— Your instructions —
Where a line in the listing below holds the word "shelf", count that line; give the total alone.
:::
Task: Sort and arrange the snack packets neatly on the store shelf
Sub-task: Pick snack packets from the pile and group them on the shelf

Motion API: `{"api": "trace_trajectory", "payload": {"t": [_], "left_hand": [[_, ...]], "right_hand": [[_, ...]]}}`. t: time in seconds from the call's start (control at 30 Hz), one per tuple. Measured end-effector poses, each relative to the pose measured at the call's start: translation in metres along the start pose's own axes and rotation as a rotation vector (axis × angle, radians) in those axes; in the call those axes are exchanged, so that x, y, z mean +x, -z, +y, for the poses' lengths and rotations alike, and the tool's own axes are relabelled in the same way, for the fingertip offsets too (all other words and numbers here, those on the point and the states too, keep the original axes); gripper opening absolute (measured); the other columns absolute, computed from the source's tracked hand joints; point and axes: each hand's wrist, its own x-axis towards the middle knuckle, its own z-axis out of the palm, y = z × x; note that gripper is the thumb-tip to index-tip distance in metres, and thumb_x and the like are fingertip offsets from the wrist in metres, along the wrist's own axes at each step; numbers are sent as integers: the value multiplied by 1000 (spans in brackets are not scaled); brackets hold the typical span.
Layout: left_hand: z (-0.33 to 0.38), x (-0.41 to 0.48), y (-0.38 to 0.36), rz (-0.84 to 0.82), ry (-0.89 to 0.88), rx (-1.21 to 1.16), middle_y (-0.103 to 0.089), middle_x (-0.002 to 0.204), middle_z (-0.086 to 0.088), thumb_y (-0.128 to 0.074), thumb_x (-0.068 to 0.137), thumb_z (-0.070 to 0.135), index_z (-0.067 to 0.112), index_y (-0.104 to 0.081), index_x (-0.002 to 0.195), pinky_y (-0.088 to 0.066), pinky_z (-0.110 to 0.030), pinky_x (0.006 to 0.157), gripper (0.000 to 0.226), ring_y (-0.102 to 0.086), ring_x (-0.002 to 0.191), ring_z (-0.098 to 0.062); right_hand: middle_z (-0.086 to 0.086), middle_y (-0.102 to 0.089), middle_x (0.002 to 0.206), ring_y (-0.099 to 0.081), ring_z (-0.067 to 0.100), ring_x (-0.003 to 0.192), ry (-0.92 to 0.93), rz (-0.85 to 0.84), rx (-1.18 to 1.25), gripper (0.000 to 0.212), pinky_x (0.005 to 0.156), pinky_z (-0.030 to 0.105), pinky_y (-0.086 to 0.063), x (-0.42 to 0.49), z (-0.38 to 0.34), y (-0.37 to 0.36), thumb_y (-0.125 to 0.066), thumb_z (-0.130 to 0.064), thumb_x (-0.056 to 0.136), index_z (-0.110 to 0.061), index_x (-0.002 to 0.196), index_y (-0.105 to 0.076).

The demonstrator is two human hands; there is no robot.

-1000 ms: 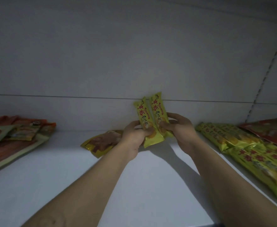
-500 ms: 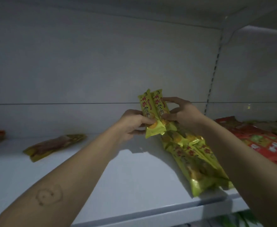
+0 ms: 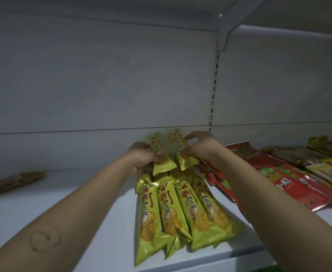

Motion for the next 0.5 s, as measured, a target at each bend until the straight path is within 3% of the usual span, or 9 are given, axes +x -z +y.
{"api": "trace_trajectory", "payload": {"t": [0.1, 0.17, 0.23, 0.3, 0.37, 0.43, 0.5], "left_hand": [[-4, 1, -3, 10, 9, 108, -70, 88, -11, -84, 76, 7, -3, -53, 126, -60, -42, 80, 60, -72, 78, -30], [-6, 2, -2, 8, 16, 156, -70, 82, -9, -85, 75, 9, 7, -60, 94, -59, -46, 84, 31, -70, 70, -28], [-7, 3, -4, 8, 10, 191, -68, 81, -7, -85, 76, 14, 17, -55, 80, -60, -44, 84, 30, -66, 59, -23], [-7, 5, -7, 31, -23, 251, -65, 79, -3, -86, 75, 22, 21, -55, 76, -59, -39, 76, 31, -61, 56, -19], [-7, 8, -10, 64, -63, 342, -62, 73, 3, -87, 74, 30, 23, -56, 72, -56, -31, 68, 31, -61, 60, -16], [-8, 12, -12, 66, -90, 423, -64, 64, 6, -85, 75, 37, 23, -59, 71, -52, -21, 57, 29, -61, 55, -11], [-9, 14, -13, 56, -103, 482, -72, 71, -1, -81, 78, 42, 18, -67, 79, -46, -15, 45, 28, -60, 53, -9]], "right_hand": [[10, -57, 134, -56, 26, 117, -8, -33, -49, 42, 82, 27, -44, 6, 6, -9, -76, -24, 86, -13, 124, -63], [9, -59, 130, -55, 26, 114, -13, -31, -56, 32, 80, 28, -42, 8, 10, -15, -73, -21, 89, -11, 118, -65], [9, -61, 121, -57, 24, 105, -24, 19, -44, 19, 79, 31, -48, 8, 15, -19, -66, -12, 92, -12, 111, -65], [6, -58, 105, -60, 25, 99, -32, 88, 1, 20, 69, 31, -53, 8, 18, -19, -55, 0, 92, -15, 102, -64], [2, -54, 96, -60, 23, 87, -5, 135, 6, 27, 54, 24, -43, 7, 20, -19, -49, 5, 89, -15, 99, -63], [2, -54, 95, -56, 21, 81, 33, 143, -45, 28, 54, 23, -39, 5, 22, -20, -51, 5, 87, -12, 105, -64], [2, -55, 98, -57, 22, 81, 58, 133, -139, 27, 61, 24, -43, 4, 24, -22, -56, 1, 87, -12, 109, -63]]}}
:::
— Response to the exercise —
2